Whether or not the actions of Google fall within the parameters of the fair use defence depends on an analysis of all four factors in the context of the decided case law, in particular Kelly.[28]

The purpose and character of the use

As in Kelly Google's actions can be properly classified as commercial in nature. However, a major point of difference is that Google is not creating a database from material already on the internet but digitising and uploading the material itself. Another point of distinction is that Arriba was held to have made 'transformative use' of the images in its database. By contrast, Google is making digital copies and retaining them. Thus in some respects the first factor in the Kelly analysis may weigh slightly against the actions of Google.

The nature of the copyrighted work

The Ninth Circuit Court in Kelly stated that:

'[w]orks that are creative in nature are closer to the core of intended copyright protection than are more fact-based works.'[29]

One of the issues raised in the letter of the AAUP to Google concerned the approach to applying the fair use defence to actions covering many different categories of work: yet within a single library collection works range from, for example, dictionaries to works of fiction to art books to musical scores. [30] It may therefore be difficult to work out how to apply this factor to reproductions of whole library collections in this context.

The amount and substantiality of the portion used

Statements by Google and its supporters tend to focus on the small amounts of digitised works that will be made available to someone searching the database. However, copyright owners argue that the making of the digital copies in the first place infringes copyright. While the decision in Kelly allowed initial copying of entire works due to the character of the end use, Google's activities are distinguishable from those of Arriba. In this context, it is worth noting that Google is making extra copies of the digitised material for the use of the libraries holding the collections being used.

The effect of the use upon the potential market value of the copyrighted work

This factor concerns the overall impact on the ability of the copyright owner to exploit their intellectual property. Google has argued that the Books Library Project may in fact increase the opportunities for copyright owners to extend their market.

However, this factor requires assessment of the long-term effect of the alleged infringement as well as any short-term effects. As has already been noted, the AAUP fears that at a future time Google's dark archives may be open to misuse or a different modus operandi. Were this fear to be realized, the market value of the copyrighted work could very well diminish and restrict the means by which the copyright owners can exploit their work.

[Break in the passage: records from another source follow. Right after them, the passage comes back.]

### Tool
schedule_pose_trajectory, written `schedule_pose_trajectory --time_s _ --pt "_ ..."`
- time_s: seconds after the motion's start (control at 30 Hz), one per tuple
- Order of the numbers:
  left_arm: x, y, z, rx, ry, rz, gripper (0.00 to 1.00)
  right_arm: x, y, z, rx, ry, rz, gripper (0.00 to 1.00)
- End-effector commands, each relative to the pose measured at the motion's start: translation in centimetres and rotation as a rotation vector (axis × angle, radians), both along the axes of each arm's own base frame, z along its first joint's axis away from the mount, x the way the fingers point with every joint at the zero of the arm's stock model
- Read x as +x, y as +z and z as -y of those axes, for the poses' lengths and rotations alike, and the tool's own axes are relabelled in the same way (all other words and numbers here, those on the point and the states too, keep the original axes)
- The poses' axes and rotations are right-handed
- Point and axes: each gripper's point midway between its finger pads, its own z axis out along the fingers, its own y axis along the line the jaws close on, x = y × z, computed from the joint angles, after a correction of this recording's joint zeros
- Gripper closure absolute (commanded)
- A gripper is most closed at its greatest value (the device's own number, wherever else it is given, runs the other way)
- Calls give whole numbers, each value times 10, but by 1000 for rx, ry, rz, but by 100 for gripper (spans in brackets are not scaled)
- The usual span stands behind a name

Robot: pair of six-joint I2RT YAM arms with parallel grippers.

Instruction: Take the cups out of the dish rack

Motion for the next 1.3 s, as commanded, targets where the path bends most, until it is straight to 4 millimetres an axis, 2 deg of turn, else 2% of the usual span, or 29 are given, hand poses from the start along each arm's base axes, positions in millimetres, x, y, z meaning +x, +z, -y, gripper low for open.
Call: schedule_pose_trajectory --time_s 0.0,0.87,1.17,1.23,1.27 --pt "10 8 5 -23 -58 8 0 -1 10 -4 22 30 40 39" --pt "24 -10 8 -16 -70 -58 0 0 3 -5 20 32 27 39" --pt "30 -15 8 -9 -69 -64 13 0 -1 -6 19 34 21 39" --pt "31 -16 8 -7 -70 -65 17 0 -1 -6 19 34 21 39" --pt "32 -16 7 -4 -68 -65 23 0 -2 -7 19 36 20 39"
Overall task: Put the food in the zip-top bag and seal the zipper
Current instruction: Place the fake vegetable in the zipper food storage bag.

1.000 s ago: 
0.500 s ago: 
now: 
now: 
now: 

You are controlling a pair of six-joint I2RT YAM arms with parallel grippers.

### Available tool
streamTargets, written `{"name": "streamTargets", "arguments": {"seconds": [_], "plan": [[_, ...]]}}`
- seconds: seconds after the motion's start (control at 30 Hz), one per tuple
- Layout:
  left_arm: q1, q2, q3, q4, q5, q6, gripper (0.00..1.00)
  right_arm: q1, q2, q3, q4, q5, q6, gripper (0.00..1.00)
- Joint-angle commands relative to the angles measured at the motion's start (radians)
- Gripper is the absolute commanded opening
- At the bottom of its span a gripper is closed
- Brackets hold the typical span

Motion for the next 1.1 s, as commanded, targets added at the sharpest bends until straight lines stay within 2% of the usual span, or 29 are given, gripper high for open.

Also, in creating the Books Library Project, Google creates and circulates digital copies made from traditional print copies. This limits the ability of the copyright owners to make decisions about digital reproductions of their work.

Conclusion on fair use

While Google has argued that it can rely on the fair use defence, it is not clear that it will succeed. Further, in view of the courts' decisions in cases like Napster[31] and Grokster,[32] its reliance on the 'opt-out' scheme may not be viewed favourably. These cases make it clear that copyright owners do not waive their rights by failing to exploit them in particular ways, and do not bear the onus of preventing infringements.[33]

Similar projects

A number of projects similar to Books Library Project have been announced or have begun operation. Late in 2005 Microsoft announced a competing service in partnership with the British Library, to digitise 100,000 out-of-copyright works.

The internet book company Amazon.com has announced that it would allow its users to purchase segments of works and view them electronically on-line. Copyright holders will receive royalties for the exploitation of their works.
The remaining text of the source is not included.